> Work item: Where a line of the following data contains the string "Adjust", include it in the tally. Report the total alone.

** Opening Working data block **

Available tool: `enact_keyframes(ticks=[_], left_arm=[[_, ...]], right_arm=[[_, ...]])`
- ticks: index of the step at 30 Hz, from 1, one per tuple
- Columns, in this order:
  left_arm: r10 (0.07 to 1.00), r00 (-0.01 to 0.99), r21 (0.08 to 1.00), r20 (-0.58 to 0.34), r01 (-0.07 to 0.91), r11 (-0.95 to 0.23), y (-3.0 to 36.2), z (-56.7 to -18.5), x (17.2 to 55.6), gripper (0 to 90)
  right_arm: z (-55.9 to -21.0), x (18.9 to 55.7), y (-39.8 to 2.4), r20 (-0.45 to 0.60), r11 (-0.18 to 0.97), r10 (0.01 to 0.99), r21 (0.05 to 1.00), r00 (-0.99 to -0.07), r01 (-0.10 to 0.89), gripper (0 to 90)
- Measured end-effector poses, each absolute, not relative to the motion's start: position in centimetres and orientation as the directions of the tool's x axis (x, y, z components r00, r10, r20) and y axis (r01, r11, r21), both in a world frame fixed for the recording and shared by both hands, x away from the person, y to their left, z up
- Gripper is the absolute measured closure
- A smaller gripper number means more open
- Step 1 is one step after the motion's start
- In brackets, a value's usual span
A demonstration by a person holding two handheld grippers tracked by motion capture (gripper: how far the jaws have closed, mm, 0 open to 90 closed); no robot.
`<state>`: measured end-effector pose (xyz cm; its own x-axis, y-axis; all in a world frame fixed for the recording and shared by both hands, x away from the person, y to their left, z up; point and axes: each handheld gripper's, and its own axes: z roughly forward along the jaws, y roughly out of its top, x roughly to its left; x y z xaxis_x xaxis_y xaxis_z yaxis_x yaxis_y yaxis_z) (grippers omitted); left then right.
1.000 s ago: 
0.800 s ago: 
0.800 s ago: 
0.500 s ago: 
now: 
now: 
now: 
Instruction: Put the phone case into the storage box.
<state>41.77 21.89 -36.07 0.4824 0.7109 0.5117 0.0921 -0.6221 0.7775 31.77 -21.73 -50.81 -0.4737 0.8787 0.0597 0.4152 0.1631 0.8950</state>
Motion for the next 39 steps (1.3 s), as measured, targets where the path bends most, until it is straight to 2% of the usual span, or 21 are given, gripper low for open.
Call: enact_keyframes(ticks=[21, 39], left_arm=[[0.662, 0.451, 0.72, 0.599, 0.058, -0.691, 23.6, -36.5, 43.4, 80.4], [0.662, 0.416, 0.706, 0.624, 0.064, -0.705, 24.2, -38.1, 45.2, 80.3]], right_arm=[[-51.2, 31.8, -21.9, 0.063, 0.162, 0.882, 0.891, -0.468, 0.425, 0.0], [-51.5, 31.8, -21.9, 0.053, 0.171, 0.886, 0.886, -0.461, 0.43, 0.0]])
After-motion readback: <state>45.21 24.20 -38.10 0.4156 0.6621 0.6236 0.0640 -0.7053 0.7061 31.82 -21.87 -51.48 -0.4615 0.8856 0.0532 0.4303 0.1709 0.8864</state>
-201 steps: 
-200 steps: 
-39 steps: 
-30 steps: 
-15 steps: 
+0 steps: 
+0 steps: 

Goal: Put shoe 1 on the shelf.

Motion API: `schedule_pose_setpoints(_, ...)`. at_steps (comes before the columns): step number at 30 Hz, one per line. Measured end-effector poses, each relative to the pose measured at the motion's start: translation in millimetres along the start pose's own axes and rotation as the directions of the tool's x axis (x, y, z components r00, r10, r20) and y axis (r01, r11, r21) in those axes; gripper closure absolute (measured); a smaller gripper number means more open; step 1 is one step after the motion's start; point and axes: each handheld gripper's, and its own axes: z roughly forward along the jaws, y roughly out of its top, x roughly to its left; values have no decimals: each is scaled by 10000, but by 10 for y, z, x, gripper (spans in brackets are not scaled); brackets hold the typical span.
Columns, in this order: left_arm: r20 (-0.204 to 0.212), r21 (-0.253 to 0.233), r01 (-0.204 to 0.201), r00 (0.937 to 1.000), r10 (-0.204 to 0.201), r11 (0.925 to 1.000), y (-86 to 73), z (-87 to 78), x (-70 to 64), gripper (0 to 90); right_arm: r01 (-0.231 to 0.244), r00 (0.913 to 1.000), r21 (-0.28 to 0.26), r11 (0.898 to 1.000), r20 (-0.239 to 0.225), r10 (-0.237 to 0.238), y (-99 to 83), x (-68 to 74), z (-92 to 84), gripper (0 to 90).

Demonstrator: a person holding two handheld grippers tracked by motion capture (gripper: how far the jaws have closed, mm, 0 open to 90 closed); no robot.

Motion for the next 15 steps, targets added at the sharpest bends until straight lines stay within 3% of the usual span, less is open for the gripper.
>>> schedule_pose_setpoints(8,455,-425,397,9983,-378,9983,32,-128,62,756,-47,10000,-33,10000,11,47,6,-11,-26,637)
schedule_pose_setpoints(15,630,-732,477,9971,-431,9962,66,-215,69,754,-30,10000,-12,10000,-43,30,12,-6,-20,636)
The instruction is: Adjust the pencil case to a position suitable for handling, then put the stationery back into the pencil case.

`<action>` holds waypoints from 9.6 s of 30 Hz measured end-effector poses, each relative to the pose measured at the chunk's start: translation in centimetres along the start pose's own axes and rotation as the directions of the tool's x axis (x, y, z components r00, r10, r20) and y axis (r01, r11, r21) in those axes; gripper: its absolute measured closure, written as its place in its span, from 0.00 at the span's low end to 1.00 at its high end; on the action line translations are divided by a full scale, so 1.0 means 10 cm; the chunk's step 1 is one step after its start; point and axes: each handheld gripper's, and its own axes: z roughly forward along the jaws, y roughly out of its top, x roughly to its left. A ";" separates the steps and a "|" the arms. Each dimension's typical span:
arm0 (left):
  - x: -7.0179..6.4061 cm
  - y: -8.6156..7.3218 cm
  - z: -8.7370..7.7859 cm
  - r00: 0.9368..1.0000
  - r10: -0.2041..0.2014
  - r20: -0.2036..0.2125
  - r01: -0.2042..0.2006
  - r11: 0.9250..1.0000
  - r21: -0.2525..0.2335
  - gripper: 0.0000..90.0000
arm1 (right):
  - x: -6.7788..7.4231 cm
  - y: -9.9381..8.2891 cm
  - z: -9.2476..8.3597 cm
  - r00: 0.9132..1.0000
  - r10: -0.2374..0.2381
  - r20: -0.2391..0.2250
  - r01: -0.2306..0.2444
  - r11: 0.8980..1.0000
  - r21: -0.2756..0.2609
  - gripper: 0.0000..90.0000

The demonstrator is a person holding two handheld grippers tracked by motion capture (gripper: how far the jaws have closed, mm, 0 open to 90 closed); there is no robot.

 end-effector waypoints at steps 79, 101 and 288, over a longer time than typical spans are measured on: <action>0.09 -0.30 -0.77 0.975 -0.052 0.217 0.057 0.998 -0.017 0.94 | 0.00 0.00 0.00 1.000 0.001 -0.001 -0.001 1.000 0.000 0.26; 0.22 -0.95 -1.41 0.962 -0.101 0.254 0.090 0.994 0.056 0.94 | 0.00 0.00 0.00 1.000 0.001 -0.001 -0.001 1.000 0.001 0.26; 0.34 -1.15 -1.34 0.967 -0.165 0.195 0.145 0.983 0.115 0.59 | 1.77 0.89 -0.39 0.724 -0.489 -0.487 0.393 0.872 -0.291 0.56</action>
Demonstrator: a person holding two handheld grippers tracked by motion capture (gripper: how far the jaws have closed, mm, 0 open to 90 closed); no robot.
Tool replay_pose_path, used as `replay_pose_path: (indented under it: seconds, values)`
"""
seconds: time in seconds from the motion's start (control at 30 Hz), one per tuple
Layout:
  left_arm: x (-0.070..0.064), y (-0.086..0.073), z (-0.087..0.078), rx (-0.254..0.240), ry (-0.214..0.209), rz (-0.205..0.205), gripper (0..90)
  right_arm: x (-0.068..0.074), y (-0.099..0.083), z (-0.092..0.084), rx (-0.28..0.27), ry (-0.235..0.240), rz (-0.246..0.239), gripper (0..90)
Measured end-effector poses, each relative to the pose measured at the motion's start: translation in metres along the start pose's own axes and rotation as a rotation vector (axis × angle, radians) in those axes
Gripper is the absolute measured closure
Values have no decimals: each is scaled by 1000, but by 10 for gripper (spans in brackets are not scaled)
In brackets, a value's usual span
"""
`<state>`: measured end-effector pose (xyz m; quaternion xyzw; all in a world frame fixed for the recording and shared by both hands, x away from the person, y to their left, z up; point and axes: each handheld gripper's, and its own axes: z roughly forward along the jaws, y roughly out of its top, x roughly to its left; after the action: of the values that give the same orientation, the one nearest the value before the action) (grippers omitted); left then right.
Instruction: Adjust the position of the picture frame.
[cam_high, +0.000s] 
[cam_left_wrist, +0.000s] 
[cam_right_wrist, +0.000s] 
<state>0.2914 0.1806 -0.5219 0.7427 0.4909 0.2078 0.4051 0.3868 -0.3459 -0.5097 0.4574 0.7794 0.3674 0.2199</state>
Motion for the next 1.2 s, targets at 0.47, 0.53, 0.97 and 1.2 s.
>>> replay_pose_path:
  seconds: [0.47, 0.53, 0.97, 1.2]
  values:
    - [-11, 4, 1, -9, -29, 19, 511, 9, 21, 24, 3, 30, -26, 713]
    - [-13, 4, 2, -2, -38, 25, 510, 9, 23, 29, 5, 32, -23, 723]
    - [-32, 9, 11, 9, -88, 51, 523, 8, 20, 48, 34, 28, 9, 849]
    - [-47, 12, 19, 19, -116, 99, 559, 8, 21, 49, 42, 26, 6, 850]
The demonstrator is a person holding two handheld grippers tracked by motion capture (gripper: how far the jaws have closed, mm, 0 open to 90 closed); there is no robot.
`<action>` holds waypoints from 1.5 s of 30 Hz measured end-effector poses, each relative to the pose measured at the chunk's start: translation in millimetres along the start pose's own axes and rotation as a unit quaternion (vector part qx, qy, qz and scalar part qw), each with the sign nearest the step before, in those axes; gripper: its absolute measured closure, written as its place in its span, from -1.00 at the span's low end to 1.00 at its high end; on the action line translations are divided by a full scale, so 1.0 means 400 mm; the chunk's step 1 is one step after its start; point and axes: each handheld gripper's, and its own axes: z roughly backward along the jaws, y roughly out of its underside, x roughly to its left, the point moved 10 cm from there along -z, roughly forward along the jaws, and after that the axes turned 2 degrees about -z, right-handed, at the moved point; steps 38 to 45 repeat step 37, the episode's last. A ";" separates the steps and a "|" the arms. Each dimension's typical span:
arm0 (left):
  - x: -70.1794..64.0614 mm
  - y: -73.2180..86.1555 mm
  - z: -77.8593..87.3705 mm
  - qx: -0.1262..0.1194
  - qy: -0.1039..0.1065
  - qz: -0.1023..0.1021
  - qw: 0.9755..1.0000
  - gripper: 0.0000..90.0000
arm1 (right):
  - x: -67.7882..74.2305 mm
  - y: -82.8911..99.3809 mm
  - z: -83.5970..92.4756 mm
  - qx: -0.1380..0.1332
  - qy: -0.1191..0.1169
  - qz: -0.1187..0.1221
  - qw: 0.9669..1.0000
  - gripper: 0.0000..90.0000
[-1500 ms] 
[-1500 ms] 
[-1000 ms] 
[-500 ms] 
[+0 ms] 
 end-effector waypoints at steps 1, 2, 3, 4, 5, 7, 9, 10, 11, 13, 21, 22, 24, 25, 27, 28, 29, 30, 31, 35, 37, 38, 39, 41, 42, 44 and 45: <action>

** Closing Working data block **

> Answer to this exercise: 2